I am now officially tired and my knees hurt.  The port intensive itinerary is taking its toll on me.  I am now escorting panoramic tours, you know the kind -- that's where you sit on a bus most of the day.  I made an appointment with the Ortho doc to see what is what; I'm thinking the time has come to seriously think about getting them fixed.  I am scheduled to have my right hand operated on again on June 25. Getting old is not for sissies!  If I was a car, I would have traded myself in on a new one years ago!  Oh well, my motto is:  keep truckin' no matter how much it hurts.  Plenty of time to sit in a rocking chair when I am old and gray. Wait a minute, I am old and gray!  Hahaha. LOL. A good sense of humor always helps. 

Anyway, on my less strenuous tour, I got to go olive oil tasting. That cracks me up because being the great cook that I am [big eye roll here], who cares?  (No offense to my culinary talented friends).  We drove through the city and into the mountains (that's being generous, they are really hills) to Bidnija Olive Grove. The owner, Sam Cremona, showed us his various trees and told us about how the oil is made. This is a totally organic farm. There were ducks, peacocks, chickens, and other assorted fowl everywhere. 



This is what I learned:

*They keep wasps around because they eat the eggs of other bugs
*Herbs planted around the olive trees create a microclimate around the trees
*The ideal temperature to process extra virgin olive oil is between 75-82 degrees 
*In the old days, only young children and young maidens processed the olives -- that is why it is called extra virgin olive oil. 😁

For the tasting, you don't dip the bread into the oil, you soak it. Then you suck the oil out of the bread. Even my non-discriminating palate could taste the fruitiness of fresh olive oil. Then Mrs. Cremona made a mixture of chopped tomatoes and what not. Bread, in the shape of a large flat bagel was toasted.  Then olive oil was spread over the bread -- saturated would be a better description -- then topped with the tomatoes and then fresh herbs sprinkled on top with more oil drizzled over the entire thing. It was delicious and my hands got a nice oil job, too. 

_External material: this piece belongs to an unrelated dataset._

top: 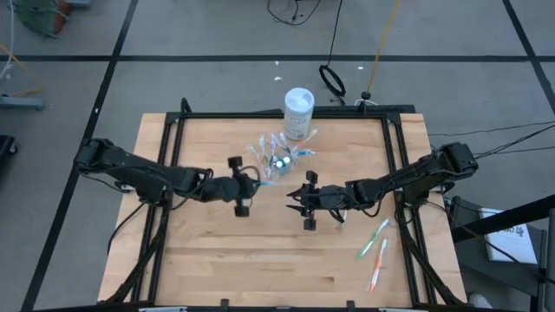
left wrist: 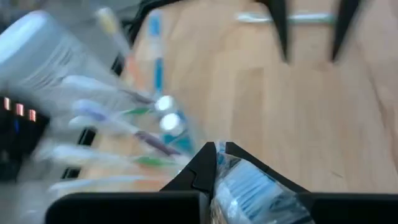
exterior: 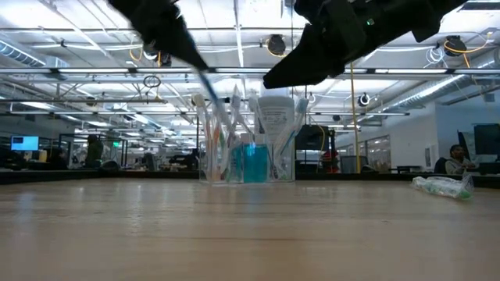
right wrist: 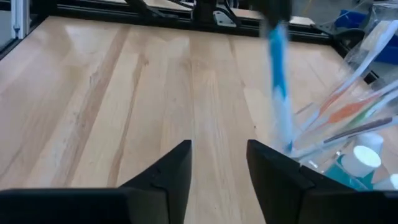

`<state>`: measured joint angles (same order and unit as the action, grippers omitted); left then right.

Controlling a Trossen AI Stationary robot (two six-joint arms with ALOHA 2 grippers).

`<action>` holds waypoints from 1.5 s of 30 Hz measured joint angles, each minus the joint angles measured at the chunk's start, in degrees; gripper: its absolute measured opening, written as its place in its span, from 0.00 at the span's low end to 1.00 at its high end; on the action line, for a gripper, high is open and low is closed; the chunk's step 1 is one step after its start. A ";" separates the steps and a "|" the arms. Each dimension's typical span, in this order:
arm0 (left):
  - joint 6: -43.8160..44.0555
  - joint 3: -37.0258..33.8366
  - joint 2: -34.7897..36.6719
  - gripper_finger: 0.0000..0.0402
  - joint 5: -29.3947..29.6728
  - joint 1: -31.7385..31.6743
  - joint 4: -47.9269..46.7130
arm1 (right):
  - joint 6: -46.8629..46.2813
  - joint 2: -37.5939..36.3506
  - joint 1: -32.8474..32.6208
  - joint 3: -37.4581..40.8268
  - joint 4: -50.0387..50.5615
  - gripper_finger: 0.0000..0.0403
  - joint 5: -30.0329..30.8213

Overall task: Pick & Place toothbrushing station
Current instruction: Put the blue toothbrush into the transparent organizer

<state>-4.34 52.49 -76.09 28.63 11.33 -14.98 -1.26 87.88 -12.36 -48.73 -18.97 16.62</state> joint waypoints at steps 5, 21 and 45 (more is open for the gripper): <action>7.22 9.98 0.10 0.07 -3.78 -5.51 -15.14 | -0.72 0.00 0.00 -0.02 1.23 0.38 -0.14; 7.38 8.35 -4.79 0.08 -18.17 -21.00 -18.04 | -1.18 0.00 0.04 -0.02 2.18 0.38 -0.19; -1.28 8.65 -13.04 0.36 -14.05 -23.46 -11.37 | -3.53 -3.84 0.02 -0.02 9.84 0.38 -0.22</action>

Then came the best part of the tour.  We stopped at Mdina, Malta's former capital, a medieval fortified city that looks like Disney created it. I have seen lots of medieval cities, but for some reason, I really liked this one.  It is just beautiful.  People actually still live here and car traffic is limited to the Main Street. There is no way a car could go down the side streets. I liked the clean lines, the wall-hanging lanterns, and all the balconies.  This is a place you want to say to the crowds, shhhh, talk softly. The baroque and medieval architecture has been virtually untouched by modern development. The view over the wall is spectacular. Here a picture is worth a thousand words. 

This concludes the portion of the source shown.